Computer vision

Object detection is an important computer vision task that deals with detecting instances of visual objects of certain categories in digital images. The goal of object detection is to develop computational models and techniques that provide one of the most basic pieces of information needed by computer vision applications1. In other words, the goal of object detection is to determine whether there are any instances of objects from given categories in an image and, if present, to return the spatial location and extent of each object instance2. Object detection supports a wide range of applications, including robot vision, consumer markets, autonomous driving, human computer interaction, content based image retrieval, intelligent video surveillance, and augmented reality2,3.

Rapid progressions in deep learning and improvements in device capabilities including computing power, memory capacity, power consumption, image sensor resolution, and optics have improved the performance and cost-effectiveness and assisted the spread of vision-based applications. Compared to traditional computer vision techniques, which have a long trial-and-error process, deep learning enables end-to-end object detectors to achieve greater accuracy in tasks such as image classification, semantic segmentation, object detection and Simultaneous Localization and Mapping4.

At present, object detection based on deep learning (DL) frameworks fall into two main categories; two-stage detectors, such as the Region-based Convolutional Neural Network (R-CNN)5 and its variants6,7,8, and one-stage detectors, such as You Only Look Once (YOLO)9 and its variants10,11,12,13. On public benchmarks, two-stage detectors typically achieve higher accuracy, whereas one-stage detectors are significantly more time-efficient and more suited to real-time applications14.

Two-dimensional materials

Single and few-layers of two-dimensional (2D) materials provide many opportunities to explore quantum phenomena in systems with appealing features such as strong many-body interactions, pristine interfaces, and strong confinement in a single direction15,16,17,18. In bulk, 2D materials form van der Waals crystals where strong in-plane bonding within a single layer is complemented by significantly weaker van der Waals bonding between the layers19. The anisotropy in bonding strengths combined with a chemical structure where the bonds within a single layer are completely passivated enables individual layers of the 2D material to be isolated, forming chemically and structurally robust sheets of atoms that are atomically thick (i.e., 1–3 atomic layers thick).

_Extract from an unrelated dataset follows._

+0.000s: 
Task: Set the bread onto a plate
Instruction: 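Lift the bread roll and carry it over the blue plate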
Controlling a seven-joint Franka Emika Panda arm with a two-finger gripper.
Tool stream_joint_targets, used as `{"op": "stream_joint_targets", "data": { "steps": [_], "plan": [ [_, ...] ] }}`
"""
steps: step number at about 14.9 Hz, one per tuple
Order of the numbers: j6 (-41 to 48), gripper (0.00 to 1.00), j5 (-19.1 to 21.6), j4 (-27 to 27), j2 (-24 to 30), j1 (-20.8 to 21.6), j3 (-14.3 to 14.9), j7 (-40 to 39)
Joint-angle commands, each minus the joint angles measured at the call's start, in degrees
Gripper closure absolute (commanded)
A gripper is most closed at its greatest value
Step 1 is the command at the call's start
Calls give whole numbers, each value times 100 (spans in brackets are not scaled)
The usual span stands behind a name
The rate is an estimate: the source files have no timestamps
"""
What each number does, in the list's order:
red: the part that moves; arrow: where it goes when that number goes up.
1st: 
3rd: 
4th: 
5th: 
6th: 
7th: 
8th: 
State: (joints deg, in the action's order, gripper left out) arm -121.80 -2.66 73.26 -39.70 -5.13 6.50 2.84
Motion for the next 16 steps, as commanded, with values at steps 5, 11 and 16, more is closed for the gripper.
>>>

Although ultrathin, these 2D crystallites can have lateral sizes that are 10–100 μm – 10,000–100,000 \(\times\) larger than their thickness.

In single- and few-layer form, many 2D materials exhibit excellent optical, electronic, and/or magnetic phenomena that provide means to prepare, interact, and study quantum states in matter20,21,22,23,24. Different Van der Waals materials have been used to demonstrate appealing device applications such as emitting diodes. One such material is hexagonal boron nitride (hBN),an isomorph of graphene with a very indistinguishable layered structure, that holds interesting opto-electrical properties merged with mechanical robustness, thermal stability and chemical inertness25. With over 1000 known van der Waals 2D materials that span all functionalities (i.e., insulators, metals, semiconductors, ferromagnets, ferroelectrics, etc.), a prolific parameter space of systems and structure-property relationships for quantum, optoelectronic, and magnetic technologies exists26,27,28. The task of exploring the vast world of 2D materials requires the ability to efficiently and reliable produce single- and few-layer samples of 2D materials29,30. However, the most widely-used state-of-the-art method for preparing single- and few-layer samples of 2D materials relies on the manual exfoliation of a large population of smaller crystallites from a bulk crystal. The resulting crystallites have a range of thicknesses, and the entire population must be manually searched using optical reflected light microscopy to identify those that have a desired thickness, which is most often the thickness of a single layer. This labor-intensive method for collecting single- and few-layer samples strongly inhibits rapid discovery and exploration of these material systems.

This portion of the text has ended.